> Problem statement
Please find all lines in the data that hold the string "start" and copy them.

--- Collected material ---

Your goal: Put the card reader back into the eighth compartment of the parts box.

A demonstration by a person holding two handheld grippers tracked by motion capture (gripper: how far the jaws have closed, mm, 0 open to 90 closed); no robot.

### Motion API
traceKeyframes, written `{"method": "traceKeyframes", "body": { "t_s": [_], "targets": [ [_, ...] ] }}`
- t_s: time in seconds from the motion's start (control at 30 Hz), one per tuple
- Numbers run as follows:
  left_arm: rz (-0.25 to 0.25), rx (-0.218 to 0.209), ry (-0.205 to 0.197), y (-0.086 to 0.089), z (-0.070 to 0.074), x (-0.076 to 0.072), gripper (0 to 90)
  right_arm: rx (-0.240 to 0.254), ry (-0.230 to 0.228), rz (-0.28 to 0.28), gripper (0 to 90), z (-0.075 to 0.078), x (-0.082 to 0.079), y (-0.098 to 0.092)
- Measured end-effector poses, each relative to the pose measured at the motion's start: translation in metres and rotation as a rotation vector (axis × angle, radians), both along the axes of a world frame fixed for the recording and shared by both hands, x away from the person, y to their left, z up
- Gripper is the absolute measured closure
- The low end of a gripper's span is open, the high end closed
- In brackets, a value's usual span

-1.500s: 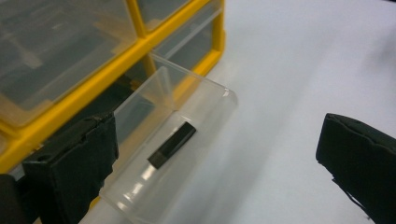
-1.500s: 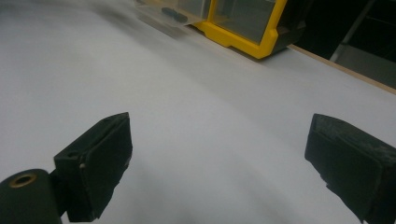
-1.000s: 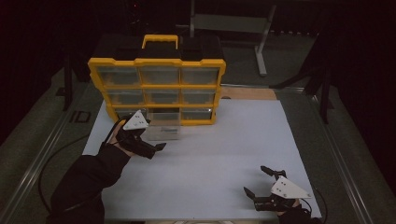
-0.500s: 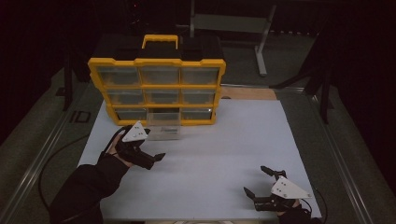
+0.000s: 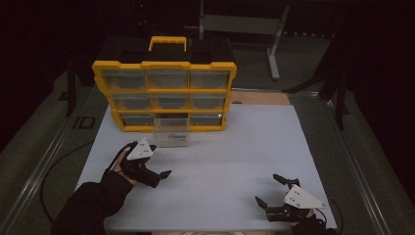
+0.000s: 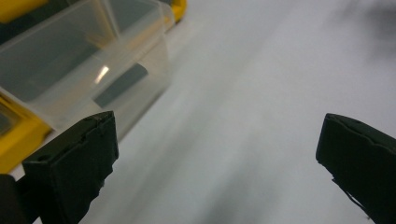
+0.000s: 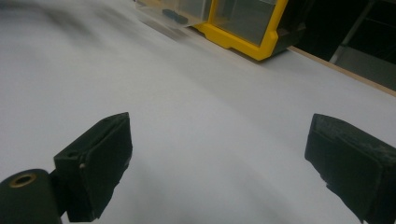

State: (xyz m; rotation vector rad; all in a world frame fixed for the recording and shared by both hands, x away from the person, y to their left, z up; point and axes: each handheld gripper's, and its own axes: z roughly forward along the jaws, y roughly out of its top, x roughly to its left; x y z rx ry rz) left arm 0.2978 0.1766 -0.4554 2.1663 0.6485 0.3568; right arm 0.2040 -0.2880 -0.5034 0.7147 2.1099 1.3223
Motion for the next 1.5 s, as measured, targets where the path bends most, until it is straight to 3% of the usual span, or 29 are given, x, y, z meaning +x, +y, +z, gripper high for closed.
{"method": "traceKeyframes", "body": {
  "t_s": [0.4,0.87,1.5],
  "targets": [
    [-0.009,-0.020,0.012,-0.002,-0.016,-0.010,0.0,0.000,0.001,0.000,7.4,0.000,0.000,0.000],
    [-0.017,-0.004,0.033,-0.003,-0.034,-0.021,0.0,-0.002,0.001,-0.001,7.4,0.000,0.000,0.000],
    [-0.005,-0.013,0.011,0.006,-0.044,-0.031,0.0,-0.004,-0.001,0.001,7.4,0.000,0.000,0.000]
  ]
}}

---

> Response area
- t_s: time in seconds from the motion's start (control at 30 Hz), one per tuple
- Measured end-effector poses, each relative to the pose measured at the motion's start: translation in metres and rotation as a rotation vector (axis × angle, radians), both along the axes of a world frame fixed for the recording and shared by both hands, x away from the person, y to their left, z up

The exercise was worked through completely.